Oversee PQL ownership and authorship of key Quality‑related sections of Module 3 in:

INDs and amendments
BLAs / NDAs
Prior Approval Supplements (PAS) and other post‑approval submissions

Ensure Quality positions in regulatory filings are:

- Scientifically sound and phase‑appropriate
- Internally consistent across submissions and lifecycle stages
- Aligned with the product’s CMC strategy and control approach

Ensure PQLs and Device Quality leaders are prepared to support regulatory inspections as product and CMC subject‑matter experts.
Provide context, historical rationale, and regulatory filing alignment when product‑specific questions arise.

Identify opportunities to improve consistency, efficiency, and clarity in how PQLs:
- Evaluate and communicate product quality risk
- Support regulatory submissions
- Operate across modalities and lifecycle stages

Drive standardization where appropriate (templates, guidance, best practices) without undermining scientific judgment or phase‑appropriate flexibility

Experience/Education

BA/BS in life sciences or related field required. Advanced degree desirable.

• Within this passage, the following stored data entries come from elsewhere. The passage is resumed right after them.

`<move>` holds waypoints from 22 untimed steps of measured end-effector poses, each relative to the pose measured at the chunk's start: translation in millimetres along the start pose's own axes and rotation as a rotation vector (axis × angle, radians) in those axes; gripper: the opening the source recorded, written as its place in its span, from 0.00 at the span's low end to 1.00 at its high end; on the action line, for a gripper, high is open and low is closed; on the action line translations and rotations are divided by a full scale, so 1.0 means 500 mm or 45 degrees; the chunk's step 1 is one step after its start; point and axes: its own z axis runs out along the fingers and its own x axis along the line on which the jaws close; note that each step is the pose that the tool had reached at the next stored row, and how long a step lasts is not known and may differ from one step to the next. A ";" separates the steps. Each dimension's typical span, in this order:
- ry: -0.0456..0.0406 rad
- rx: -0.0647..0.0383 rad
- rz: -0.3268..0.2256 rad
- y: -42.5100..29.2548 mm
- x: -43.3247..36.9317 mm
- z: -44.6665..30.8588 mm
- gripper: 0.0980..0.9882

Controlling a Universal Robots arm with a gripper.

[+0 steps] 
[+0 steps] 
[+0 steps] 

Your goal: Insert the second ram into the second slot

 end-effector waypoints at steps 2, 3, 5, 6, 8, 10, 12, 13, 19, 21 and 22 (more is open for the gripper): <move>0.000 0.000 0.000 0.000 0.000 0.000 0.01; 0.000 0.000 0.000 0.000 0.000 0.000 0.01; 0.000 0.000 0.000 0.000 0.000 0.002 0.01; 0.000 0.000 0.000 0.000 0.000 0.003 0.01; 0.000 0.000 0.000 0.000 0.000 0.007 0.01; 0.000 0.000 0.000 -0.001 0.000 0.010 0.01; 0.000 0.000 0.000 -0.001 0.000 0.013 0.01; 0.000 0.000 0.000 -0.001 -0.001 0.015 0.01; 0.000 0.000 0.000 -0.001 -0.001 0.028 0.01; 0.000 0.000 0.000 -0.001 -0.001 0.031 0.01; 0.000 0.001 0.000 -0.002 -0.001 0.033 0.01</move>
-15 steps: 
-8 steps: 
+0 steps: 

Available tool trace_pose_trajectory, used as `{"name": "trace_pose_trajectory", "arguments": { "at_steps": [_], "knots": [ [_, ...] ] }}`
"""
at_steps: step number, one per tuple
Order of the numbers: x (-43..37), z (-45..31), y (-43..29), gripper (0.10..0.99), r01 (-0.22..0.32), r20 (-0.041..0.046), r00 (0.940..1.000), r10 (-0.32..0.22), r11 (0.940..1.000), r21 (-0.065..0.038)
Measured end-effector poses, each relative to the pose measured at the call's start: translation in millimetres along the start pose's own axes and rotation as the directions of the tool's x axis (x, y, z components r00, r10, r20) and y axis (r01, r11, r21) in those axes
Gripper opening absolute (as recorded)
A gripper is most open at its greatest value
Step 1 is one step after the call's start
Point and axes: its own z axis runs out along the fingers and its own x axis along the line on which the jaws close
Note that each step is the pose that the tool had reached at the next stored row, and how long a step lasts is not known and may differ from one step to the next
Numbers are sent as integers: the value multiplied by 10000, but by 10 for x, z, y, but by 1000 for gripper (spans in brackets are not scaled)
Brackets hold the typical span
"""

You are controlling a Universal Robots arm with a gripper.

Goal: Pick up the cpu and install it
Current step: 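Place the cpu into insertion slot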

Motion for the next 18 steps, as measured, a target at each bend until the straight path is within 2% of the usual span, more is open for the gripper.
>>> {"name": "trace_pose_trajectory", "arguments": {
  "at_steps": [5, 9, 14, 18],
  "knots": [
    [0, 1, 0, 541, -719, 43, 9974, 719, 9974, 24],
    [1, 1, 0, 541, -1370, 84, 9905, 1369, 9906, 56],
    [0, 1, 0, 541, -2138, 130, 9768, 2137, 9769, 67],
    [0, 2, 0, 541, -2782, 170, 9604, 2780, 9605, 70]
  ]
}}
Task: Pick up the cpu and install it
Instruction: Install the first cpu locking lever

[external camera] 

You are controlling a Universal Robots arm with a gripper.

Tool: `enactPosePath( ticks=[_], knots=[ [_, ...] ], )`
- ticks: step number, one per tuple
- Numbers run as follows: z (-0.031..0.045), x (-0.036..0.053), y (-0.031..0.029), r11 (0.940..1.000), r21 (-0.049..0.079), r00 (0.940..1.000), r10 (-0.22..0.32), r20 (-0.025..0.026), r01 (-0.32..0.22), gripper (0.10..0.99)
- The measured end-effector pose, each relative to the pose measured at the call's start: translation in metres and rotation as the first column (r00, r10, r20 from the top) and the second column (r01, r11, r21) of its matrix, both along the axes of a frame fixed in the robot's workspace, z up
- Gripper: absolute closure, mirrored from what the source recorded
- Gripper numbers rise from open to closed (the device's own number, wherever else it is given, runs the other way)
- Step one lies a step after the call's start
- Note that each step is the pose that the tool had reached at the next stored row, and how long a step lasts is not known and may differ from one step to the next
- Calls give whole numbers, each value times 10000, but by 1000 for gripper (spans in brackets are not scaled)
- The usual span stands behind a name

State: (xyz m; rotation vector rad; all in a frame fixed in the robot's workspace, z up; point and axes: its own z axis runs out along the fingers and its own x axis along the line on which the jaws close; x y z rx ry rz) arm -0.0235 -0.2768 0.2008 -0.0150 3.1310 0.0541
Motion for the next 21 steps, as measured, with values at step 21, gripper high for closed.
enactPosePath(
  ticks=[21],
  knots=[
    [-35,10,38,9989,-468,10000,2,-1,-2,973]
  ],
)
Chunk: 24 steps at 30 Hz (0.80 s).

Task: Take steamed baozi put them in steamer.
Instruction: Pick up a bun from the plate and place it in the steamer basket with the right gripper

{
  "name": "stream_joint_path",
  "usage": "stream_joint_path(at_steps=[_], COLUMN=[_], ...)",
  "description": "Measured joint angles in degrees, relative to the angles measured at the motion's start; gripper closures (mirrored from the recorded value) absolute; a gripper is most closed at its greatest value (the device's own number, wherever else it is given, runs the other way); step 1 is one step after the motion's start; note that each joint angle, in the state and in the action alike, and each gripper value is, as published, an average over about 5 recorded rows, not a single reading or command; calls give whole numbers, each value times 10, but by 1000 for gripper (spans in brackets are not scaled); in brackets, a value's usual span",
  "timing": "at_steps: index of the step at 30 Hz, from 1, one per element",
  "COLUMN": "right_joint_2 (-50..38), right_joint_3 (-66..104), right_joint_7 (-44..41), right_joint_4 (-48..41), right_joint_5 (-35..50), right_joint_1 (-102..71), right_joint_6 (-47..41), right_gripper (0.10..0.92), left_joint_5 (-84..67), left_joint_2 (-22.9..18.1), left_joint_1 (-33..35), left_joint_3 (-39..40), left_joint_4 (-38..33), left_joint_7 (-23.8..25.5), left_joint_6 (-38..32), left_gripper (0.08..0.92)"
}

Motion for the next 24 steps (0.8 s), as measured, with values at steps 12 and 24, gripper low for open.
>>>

15+ years of experience with Biotechnology, Pharmaceutical, Medical Device or other, highly regulated, industry; preferred experience in with multiple product modalities (e.g., small molecule, oligopeptides, biologics, etc.)
Demonstrated experience leading product‑focused Quality roles embedded with CMC teams across clinical and commercial stages
Strong experience with building and sustaining cross-functional relationships with key stakeholders (e.g., within Quality, TDS, Regulatory, etc.). Highly capable of building strong, effective working teams; experience with developing relationships focused on best-practice sharing and collaborative problem solving
Experience with influencing diverse stakeholders and driving accountability and decision-making in a highly matrixed, cross-functional environment. Excellent interpersonal and communications skill.
Skilled in the ability to work with ambiguity and complexity and can continuously modify options and solutions across all levels of the organization
In-depth understanding and application of cGMP principles, concepts, practices and standards; understanding of the international regulatory landscape preferred
Strong working knowledge of Module 3 Quality expectations
Broad range of knowledge and experience in Quality with biologic and chemical processes, drug development, analytical methods
Prior experience with Regulatory, Quality, Compliance or a combination of technical experience such as analytical development, manufacturing sciences and Quality/Regulatory

Workstyle:

Hybrid requires being onsite in San Rafael, CA twice per week. This role may not be performed virtually.

Note: This description is not intended to be all-inclusive, or a limitation of the duties of the position. It is intended to describe the general nature of the job that may include other duties as assumed or assigned.

Equal Opportunity Employer/Veterans/Disabled

An Equal Opportunity Employer. All qualified applicants will receive consideration for employment without regard to race, color, religion, sex, sexual orientation, gender identity, national origin, or protected veteran status and will not be discriminated against on the basis of disability.